Typically, users want these to be shown as a table because they want to see more data than is possible in a list. For example, in the screenshot below attributes are shown and can be created as part of working with the information about a logical entity. It shows a member of a edg:LogicalEntity class called “Movie Rental” with the resources representing its attributes.



In your example, this could be a list of people that belong to a group where columns show their e-mail addresses, phone numbers, etc. They do not have to be completely dependent resources, but they are dependent in the context of this view.

In the context of EDG, our goal is model-driven generation of views. In the context of other applications that are using information in EDG, the choice is left open. 

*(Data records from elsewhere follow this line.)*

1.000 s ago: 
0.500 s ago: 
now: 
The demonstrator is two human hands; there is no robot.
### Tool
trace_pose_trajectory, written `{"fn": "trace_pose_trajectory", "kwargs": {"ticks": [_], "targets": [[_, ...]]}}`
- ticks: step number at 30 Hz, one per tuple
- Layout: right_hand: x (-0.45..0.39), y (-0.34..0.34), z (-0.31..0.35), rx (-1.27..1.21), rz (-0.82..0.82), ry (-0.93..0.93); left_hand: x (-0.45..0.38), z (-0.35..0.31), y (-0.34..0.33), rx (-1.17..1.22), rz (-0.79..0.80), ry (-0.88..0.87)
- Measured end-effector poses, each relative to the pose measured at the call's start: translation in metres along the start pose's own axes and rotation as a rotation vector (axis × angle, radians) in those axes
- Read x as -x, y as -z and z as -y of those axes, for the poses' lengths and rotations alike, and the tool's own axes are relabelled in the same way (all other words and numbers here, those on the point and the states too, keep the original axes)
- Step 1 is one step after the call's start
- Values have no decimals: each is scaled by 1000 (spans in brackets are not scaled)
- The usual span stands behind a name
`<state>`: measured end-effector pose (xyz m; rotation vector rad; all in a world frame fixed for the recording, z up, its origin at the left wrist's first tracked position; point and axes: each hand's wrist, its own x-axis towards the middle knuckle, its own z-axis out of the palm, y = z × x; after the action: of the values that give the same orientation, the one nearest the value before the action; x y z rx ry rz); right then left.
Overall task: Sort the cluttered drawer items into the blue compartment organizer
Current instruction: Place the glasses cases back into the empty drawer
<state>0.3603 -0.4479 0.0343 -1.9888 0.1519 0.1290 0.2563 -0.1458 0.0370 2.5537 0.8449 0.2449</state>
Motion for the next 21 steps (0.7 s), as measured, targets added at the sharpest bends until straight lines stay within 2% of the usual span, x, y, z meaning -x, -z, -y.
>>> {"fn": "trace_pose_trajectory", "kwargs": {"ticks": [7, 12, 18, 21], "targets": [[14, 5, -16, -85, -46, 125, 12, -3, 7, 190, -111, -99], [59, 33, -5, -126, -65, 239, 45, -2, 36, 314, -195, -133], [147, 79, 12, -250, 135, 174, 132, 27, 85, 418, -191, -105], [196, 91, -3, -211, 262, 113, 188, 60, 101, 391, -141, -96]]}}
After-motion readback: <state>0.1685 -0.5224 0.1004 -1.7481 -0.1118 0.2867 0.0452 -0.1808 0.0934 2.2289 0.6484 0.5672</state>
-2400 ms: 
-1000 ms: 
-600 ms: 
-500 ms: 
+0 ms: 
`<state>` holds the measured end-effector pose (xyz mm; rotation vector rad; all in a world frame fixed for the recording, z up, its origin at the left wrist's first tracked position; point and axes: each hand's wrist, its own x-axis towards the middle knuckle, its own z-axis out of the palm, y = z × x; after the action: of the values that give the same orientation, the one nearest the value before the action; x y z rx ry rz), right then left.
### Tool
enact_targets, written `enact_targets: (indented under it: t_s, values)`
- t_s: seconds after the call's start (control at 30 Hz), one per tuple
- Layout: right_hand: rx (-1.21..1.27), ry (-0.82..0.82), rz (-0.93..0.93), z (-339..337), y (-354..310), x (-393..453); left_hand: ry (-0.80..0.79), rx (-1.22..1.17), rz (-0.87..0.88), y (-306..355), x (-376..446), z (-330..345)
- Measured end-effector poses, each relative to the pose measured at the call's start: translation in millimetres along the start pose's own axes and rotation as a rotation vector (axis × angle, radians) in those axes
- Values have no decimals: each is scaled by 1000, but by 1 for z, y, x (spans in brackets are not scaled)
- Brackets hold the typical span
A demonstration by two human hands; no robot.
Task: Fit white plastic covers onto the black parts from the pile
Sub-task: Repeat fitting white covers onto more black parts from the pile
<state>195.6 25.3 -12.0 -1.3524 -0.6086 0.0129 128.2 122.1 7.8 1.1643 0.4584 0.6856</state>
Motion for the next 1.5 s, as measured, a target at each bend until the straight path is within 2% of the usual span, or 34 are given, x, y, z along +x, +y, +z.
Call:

EDG provides GraphQL interface with introspection. It means people who formulate GraphQL queries could fetch any information exposed through the model - at any level of nesting with any order of properties. It is a matter of how much modeling they want to do. Many developers today do not understand or want to do modeling and prefer flexibility of describing the structures they want for their applications in GraphQL.

> 
>> Since UI applications today use JSON, we are using SHACL to dynamically generate enhanced GraphQL Schemas. This is described in detail at https://www.topquadrant.com/technology/graphql/.
> 
> Super, this is of great interest to me as well,
> and there seems to be some correspondence to
> https://ruben.verborgh.org/blog/2019/06/17/shaping-linked-data-apps/#shapes-APIs
> 
> 
> 
> In general, it seems that TopQuadrant has chosen to stay close to shapes,
> whereas we thought that we would restrict the scope of shapes to just structure,
> and then deliberately using separate concepts for forms and footprints.
> The idea being that they are different things edited by different people.
> Will be very interesting to compare these angles.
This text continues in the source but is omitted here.